Anton screamed, “No! We aren’t voting! There is only one course of action, and that is to head back into range of a rescue mission.”
“Well, we know where Anton stands,” Caspar said. “How about the others?”
Sasha voted for approaching the beacon, and so did Tonya. Patrick went over to where Anton fumed, as did one other man who sat slumped in his chair and slurping soup, as if he could drown out the reality of the argument with the sounds of his sucking and blowing.
The others held out.
“The reason why the Vulcan was dispatched to this region of the star system was to find that pod!” Caspar reasoned. “We can stay safe in the bridge and we are already so close. It’ll take an extra day.”
“An extra day with hot food and beds,” Sasha added with a sideways glance in Caspar’s direction.
Everyone in the group cast nervous looks at each other, waiting for a decision to be made. They argued back and forth, their voices climbing over each other’s as their gesticulations grew more frenetic, more random, and more violent. Anton slammed his fists on the table and Sasha leaned back coolly in her seat with her arms crossed and a deviled grin on her face, as if she knew the outcome of the debate.
Only Caspar sat in silence.
He let them argue for a little longer and watched the tide of the verbal battle swing against him, briefly, before leaning in his direction again. Maybe they would work it out themselves, he thought as they screamed over one another, their soups forgotten. He hoped; the prospect of telling them that he wouldn’t turn the ship around even if they held him in unanimous opposition did not sit well on his mind.

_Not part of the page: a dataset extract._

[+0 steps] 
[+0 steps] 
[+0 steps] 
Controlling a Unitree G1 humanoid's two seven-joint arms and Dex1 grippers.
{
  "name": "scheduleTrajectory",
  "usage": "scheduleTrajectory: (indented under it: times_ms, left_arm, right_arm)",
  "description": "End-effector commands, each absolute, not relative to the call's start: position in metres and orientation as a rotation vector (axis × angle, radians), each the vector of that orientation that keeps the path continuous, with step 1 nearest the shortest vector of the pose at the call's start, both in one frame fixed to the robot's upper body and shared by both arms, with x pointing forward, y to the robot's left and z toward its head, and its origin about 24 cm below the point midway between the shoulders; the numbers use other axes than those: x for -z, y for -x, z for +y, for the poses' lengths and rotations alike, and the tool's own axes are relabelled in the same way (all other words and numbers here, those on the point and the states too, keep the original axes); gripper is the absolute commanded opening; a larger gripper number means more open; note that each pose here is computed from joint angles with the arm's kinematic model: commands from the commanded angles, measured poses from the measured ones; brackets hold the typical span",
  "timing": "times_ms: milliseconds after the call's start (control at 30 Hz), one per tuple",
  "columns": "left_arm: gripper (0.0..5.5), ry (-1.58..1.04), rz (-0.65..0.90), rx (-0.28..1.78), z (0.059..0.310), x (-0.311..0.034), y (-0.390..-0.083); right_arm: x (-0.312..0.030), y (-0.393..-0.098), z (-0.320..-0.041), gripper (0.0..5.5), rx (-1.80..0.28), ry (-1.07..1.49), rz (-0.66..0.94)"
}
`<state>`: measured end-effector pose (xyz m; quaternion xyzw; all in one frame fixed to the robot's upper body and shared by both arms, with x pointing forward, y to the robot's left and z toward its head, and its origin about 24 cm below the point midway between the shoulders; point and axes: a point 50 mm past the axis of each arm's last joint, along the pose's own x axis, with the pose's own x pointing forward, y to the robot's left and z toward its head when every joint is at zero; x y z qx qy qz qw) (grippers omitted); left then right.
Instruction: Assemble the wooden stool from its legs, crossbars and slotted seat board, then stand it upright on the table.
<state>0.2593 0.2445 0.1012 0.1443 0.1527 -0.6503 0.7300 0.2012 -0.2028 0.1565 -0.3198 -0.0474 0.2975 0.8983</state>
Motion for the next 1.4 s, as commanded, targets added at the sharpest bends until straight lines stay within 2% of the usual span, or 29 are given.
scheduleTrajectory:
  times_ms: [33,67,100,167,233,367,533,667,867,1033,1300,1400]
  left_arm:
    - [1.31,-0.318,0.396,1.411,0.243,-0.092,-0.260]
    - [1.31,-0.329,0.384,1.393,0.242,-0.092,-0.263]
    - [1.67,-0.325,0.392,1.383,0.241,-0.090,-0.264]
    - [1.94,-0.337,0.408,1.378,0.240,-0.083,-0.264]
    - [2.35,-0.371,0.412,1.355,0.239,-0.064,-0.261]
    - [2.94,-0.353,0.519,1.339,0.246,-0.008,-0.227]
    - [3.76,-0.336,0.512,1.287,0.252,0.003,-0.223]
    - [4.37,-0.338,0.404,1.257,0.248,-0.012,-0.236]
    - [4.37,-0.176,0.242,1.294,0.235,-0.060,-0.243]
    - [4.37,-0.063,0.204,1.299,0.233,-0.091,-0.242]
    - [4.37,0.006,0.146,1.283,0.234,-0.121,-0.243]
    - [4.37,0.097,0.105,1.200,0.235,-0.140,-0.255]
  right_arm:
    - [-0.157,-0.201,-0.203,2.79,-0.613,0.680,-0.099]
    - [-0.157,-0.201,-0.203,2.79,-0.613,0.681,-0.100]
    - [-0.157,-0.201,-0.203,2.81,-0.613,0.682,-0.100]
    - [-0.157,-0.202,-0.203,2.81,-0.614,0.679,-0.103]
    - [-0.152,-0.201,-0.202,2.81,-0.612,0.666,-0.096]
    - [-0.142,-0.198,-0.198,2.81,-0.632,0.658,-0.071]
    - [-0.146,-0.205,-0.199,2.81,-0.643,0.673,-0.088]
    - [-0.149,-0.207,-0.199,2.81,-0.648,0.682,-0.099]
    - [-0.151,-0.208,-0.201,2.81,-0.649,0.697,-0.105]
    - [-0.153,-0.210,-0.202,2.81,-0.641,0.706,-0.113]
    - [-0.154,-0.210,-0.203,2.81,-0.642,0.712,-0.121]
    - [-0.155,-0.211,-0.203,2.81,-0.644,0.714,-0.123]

He didn’t know how they would take the news and didn’t want to find out, and thought that maybe he would avoid the entire situation, until Anton decided that they would use the SatComs to contact the nearest vessel and have the signal relayed to the nearest space station so that their rescue mission could begin right away. He walked off, searching through desks and kicking aside the rubble left behind when the bridge command marched off to fight the Ides.
“You don’t need to do that,” Caspar cried over the other arguing voices, and
repeated himself when Anton showed no signs of stopping his search.

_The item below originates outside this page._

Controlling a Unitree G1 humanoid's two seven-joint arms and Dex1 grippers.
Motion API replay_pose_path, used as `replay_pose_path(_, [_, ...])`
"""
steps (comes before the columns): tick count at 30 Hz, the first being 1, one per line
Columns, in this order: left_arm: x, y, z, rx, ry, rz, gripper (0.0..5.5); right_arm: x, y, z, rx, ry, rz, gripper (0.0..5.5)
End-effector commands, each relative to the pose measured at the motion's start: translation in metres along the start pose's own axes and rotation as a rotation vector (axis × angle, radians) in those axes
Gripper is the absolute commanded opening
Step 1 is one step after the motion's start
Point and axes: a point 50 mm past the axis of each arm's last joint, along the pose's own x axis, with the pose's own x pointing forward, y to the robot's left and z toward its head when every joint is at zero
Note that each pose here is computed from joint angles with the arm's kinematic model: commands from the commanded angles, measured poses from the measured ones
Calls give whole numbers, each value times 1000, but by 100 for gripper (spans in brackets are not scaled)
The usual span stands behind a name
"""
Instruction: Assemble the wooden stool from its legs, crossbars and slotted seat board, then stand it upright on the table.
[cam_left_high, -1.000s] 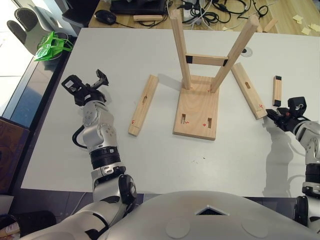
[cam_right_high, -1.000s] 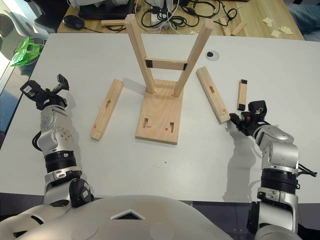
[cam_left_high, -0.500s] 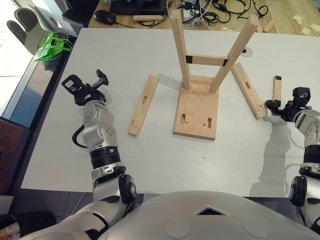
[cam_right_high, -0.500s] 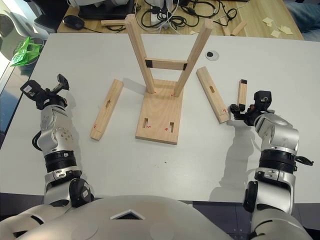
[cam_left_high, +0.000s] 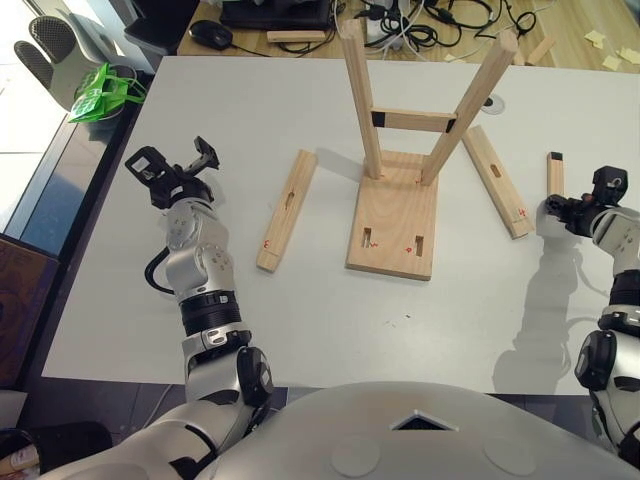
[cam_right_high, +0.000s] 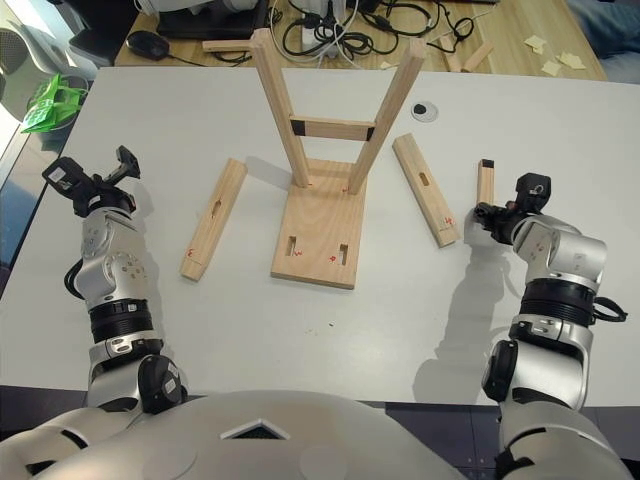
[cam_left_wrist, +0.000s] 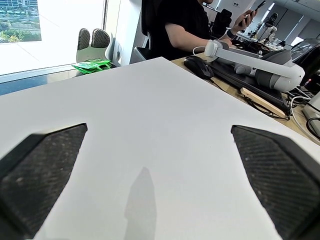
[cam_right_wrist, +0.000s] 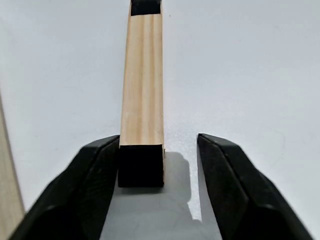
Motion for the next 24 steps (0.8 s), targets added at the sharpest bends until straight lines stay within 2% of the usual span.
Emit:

“Why? Do you have a SatCom?” The unspoken accusation dripped from every word: Have you been holding out?
“I have a SatCom. I have already used it, however, I haven’t placed any calls to the Emergency response crews beholden to MarsForm, nor do I intend on letting you do so on my behalf.”

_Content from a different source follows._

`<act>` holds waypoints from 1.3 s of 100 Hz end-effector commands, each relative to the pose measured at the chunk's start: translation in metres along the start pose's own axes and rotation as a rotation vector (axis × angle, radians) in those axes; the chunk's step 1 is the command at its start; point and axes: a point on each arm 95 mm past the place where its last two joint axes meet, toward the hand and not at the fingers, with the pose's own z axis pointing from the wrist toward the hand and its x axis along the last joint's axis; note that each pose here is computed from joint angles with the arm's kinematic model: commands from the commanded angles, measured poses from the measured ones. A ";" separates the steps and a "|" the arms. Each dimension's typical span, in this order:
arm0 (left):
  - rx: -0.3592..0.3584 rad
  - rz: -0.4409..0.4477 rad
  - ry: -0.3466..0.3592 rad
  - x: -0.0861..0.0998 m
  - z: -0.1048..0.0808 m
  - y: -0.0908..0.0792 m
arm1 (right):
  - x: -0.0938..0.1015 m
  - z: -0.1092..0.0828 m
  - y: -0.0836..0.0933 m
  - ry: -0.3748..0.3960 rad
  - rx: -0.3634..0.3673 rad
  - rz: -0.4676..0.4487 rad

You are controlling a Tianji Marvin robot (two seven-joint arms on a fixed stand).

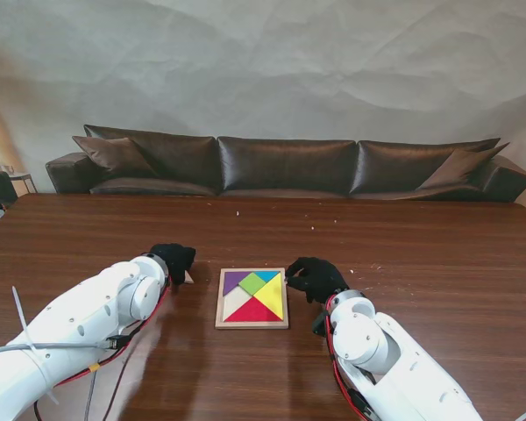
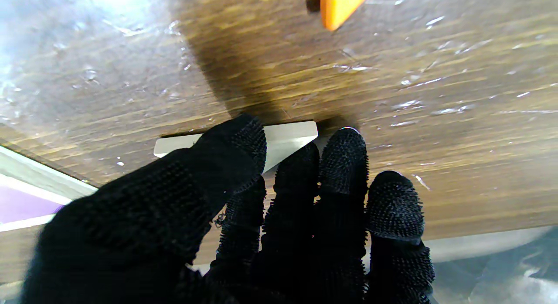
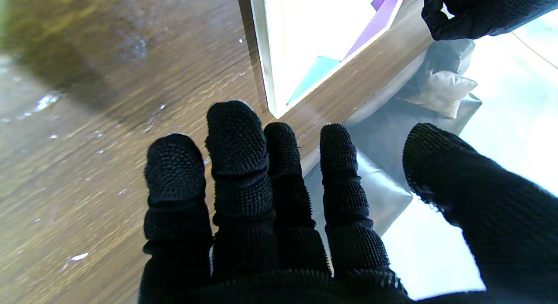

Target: Assemble the tangram pieces into a square

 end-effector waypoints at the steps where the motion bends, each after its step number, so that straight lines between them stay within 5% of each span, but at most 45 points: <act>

Anton jabbed his finger in Caspar’s direction, as if to stab him with it, and to judge by the fury written in his face and the scream barely containing itself beneath his wavering voice, Caspar thought he might try. “What do you mean, you ‘don’t intend to let me’?”
With every set of eyes following his every breath, analyzing every twitch of his every muscle, Caspar began with trepidation. “I have made contact with the closest vessel. A MarsForm schooner by the call phrase ‘Althaea,’ captained by one Jakob Hardmason. You may have heard of him?”
He let the words fall on them and gauged their reactions. Anton’s jaw fell open and some gasped. Patrick winced and whispered “Damn it” hoping nobody heard him, but Caspar picked up on the signal. Sasha didn’t make any response at all. He didn’t think so at least, unless he counted the minuscule flicker of her lips on one side as a reaction. It could just as easily have been an involuntary tic, like a sneeze, but he felt confident that the twitching in her lip meant something. That she knew the name.
A sympathizer?
She wouldn’t say it—couldn’t—though he felt she had all the same. He tried not to look at her as he continued his barbed speech, throwing it back at Anton before losing the little momentum that Jakob’s name had given him. He pulled the SatCom from the clip on his hip and held it out to the group. “This represents our only line of long range communication—” Except for the other one, he thought.
Better hide it well from here.
“It seems that the Ides have coordinated their attack rather well, this time.” Confusion washed over the survivors and they exchanged looks of worry, consternation. “They have entered our ship from the bottom, the lowest decks, even below the engine rooms and, in doing so, they tunneled through the cables that connect our Comm satellites with the bridge. It won’t function.”